In the data below, find every line that has the string "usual", and copy it.

───── DATA PROVIDED

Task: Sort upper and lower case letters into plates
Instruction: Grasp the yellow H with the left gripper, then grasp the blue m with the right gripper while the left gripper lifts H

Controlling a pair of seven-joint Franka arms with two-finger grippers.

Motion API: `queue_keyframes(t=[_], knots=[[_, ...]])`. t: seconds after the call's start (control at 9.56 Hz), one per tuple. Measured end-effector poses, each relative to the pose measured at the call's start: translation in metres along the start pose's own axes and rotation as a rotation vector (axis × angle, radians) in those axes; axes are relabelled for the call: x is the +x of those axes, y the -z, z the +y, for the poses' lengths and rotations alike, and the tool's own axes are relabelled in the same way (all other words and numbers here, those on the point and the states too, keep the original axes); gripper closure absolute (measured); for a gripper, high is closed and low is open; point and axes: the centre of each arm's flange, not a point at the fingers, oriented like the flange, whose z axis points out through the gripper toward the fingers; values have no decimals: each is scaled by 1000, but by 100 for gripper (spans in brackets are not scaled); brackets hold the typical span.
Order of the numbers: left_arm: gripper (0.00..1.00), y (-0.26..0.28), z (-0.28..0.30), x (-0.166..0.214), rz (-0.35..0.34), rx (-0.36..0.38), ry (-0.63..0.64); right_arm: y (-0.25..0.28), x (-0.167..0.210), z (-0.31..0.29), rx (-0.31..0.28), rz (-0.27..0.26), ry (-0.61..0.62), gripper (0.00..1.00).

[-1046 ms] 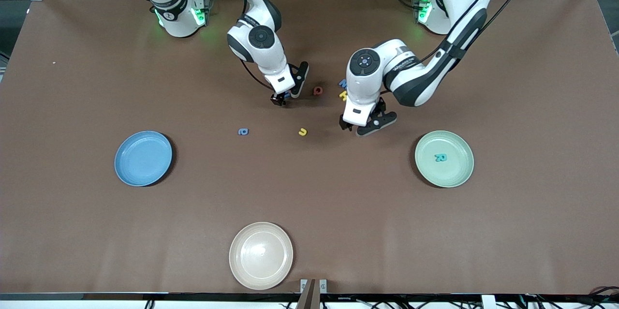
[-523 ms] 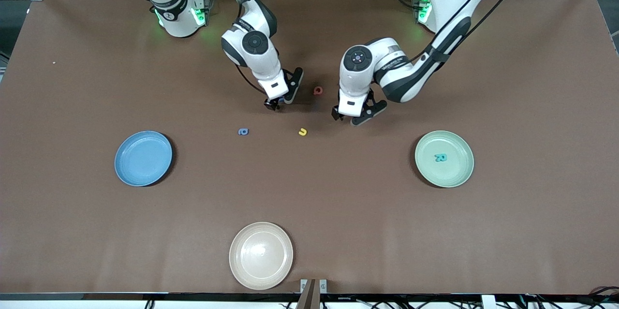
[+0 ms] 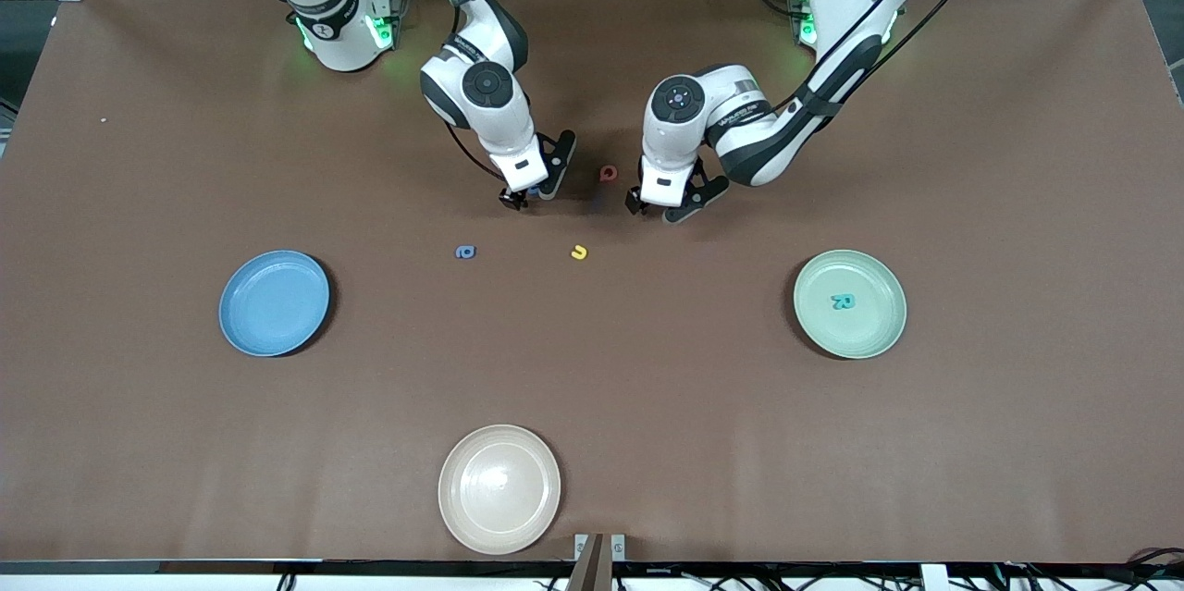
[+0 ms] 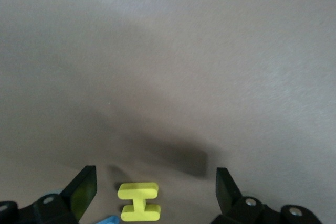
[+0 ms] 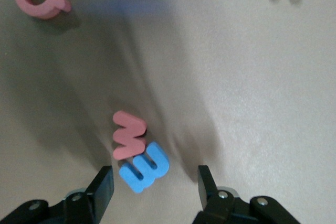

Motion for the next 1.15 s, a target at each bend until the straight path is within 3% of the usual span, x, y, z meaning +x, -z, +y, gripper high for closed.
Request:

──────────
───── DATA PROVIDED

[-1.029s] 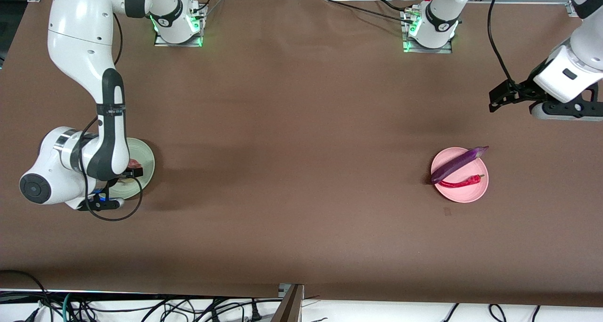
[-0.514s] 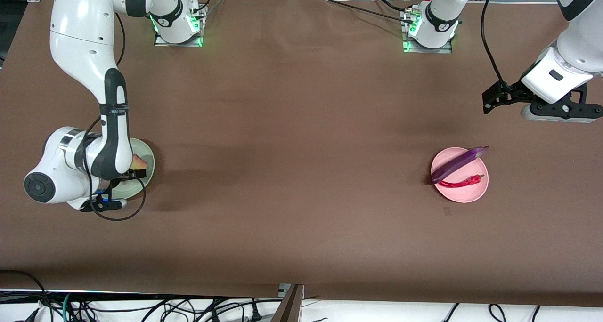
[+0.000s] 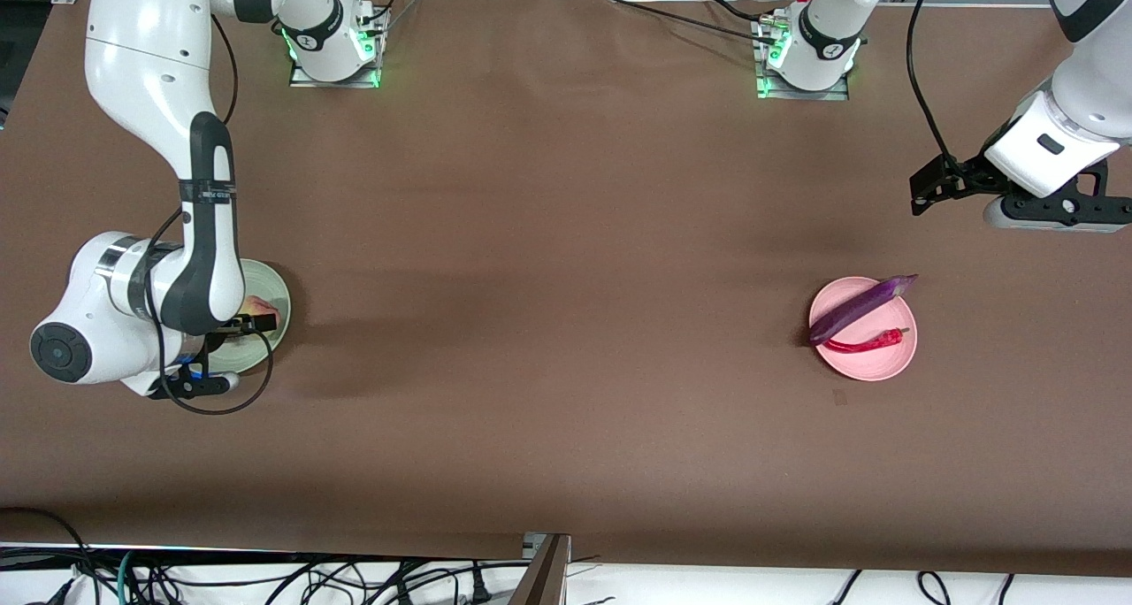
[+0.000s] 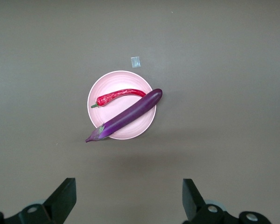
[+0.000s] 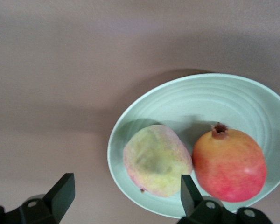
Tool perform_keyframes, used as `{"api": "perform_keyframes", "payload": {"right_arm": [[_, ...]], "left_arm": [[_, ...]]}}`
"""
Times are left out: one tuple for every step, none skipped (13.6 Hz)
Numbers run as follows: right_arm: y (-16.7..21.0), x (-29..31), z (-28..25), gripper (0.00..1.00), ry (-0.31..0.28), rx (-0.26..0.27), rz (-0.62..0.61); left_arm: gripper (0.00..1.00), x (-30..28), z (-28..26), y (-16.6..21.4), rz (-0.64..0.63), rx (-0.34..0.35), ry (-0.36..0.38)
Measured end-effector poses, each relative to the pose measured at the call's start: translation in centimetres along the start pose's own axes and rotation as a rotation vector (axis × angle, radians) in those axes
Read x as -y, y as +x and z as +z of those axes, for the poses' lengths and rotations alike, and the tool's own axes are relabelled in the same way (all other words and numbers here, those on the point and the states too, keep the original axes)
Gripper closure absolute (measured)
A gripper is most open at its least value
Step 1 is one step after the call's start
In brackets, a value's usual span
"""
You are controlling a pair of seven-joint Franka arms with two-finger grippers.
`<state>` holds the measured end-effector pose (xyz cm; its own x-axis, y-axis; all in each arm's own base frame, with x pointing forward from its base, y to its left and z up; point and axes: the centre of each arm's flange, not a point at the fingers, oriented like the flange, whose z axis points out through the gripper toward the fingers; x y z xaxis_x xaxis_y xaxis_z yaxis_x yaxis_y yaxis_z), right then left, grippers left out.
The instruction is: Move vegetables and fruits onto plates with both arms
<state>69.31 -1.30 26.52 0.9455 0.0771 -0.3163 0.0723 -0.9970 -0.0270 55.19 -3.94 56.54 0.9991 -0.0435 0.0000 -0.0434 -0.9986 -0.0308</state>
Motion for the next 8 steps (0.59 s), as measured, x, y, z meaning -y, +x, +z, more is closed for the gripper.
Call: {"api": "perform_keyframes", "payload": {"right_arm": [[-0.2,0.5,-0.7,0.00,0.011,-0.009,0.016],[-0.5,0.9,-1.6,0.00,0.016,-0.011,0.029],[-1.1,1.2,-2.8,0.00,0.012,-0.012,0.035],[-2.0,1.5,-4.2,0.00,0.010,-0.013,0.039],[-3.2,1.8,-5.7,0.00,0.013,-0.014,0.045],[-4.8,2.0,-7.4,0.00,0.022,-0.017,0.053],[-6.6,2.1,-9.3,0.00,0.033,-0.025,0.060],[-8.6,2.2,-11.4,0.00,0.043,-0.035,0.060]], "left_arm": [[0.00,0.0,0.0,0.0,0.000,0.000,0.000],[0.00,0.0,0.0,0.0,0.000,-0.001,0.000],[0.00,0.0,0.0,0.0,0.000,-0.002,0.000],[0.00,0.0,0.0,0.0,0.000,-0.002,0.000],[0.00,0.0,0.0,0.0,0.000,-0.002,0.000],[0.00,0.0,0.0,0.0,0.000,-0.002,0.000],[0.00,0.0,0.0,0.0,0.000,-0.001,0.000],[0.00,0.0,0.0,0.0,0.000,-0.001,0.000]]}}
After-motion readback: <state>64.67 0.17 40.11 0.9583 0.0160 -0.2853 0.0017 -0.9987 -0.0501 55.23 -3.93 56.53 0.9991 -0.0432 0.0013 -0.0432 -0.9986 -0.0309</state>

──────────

§ **ANSWER BOX**:
Motion for the next 1.15 s, a target at each bend until the straight path is within 3% of the usual span, x, y, z meaning +x, -z, +y, gripper high for closed.
In brackets, a value's usual span

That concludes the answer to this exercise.